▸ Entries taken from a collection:

------------

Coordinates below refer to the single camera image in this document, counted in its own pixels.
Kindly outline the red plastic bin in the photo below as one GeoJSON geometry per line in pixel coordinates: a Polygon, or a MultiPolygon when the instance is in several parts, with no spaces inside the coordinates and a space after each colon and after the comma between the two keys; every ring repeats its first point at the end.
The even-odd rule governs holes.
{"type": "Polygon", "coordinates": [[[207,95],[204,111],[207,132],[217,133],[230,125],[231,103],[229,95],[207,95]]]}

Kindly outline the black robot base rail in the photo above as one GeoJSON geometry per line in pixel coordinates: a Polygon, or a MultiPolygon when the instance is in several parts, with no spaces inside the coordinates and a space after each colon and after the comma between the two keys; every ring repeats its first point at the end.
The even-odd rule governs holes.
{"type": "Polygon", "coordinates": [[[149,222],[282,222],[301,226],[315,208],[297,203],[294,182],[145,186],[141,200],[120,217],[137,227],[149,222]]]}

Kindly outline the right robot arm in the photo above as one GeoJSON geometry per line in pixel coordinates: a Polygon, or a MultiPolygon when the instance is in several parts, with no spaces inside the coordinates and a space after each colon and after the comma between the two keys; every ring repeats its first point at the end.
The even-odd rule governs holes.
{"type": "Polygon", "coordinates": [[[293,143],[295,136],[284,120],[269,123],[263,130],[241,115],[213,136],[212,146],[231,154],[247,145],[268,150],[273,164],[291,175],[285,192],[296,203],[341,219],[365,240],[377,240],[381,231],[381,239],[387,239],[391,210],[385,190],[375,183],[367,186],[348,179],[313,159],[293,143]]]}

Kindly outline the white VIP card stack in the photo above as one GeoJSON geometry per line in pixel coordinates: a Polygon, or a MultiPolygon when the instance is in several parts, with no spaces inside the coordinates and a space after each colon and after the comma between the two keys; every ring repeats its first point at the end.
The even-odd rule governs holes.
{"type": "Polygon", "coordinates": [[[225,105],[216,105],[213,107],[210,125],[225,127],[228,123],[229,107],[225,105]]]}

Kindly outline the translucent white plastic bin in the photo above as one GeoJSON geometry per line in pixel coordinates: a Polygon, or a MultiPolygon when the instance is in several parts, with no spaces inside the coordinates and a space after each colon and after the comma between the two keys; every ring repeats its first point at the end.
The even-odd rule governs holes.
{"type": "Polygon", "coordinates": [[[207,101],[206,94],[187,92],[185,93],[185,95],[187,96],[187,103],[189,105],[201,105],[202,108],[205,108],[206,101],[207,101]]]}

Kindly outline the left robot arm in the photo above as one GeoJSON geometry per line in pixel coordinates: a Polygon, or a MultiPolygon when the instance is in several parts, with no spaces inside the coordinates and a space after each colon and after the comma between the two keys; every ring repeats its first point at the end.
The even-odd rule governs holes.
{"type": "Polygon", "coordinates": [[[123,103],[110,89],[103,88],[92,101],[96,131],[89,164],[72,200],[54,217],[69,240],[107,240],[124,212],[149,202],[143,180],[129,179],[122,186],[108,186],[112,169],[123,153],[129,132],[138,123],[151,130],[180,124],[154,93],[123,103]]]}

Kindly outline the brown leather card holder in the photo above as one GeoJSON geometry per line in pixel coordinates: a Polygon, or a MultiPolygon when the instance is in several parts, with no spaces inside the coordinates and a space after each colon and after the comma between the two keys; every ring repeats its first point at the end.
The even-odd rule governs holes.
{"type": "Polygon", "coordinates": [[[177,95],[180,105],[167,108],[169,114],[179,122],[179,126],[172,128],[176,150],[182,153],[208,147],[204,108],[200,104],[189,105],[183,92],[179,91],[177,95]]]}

------------

▸ Problem requirements: What lines above contain the word "white"? Please copy each one.

▸ Exercise result:
Kindly outline the white VIP card stack in the photo above as one GeoJSON geometry per line in pixel coordinates: a Polygon, or a MultiPolygon when the instance is in several parts, with no spaces inside the coordinates and a space after each colon and after the comma between the two keys; every ring repeats its first point at the end.
Kindly outline the translucent white plastic bin in the photo above as one GeoJSON geometry per line in pixel coordinates: a Polygon, or a MultiPolygon when the instance is in several parts, with no spaces inside the coordinates and a space after each colon and after the comma between the two keys; every ring repeats its first point at the end.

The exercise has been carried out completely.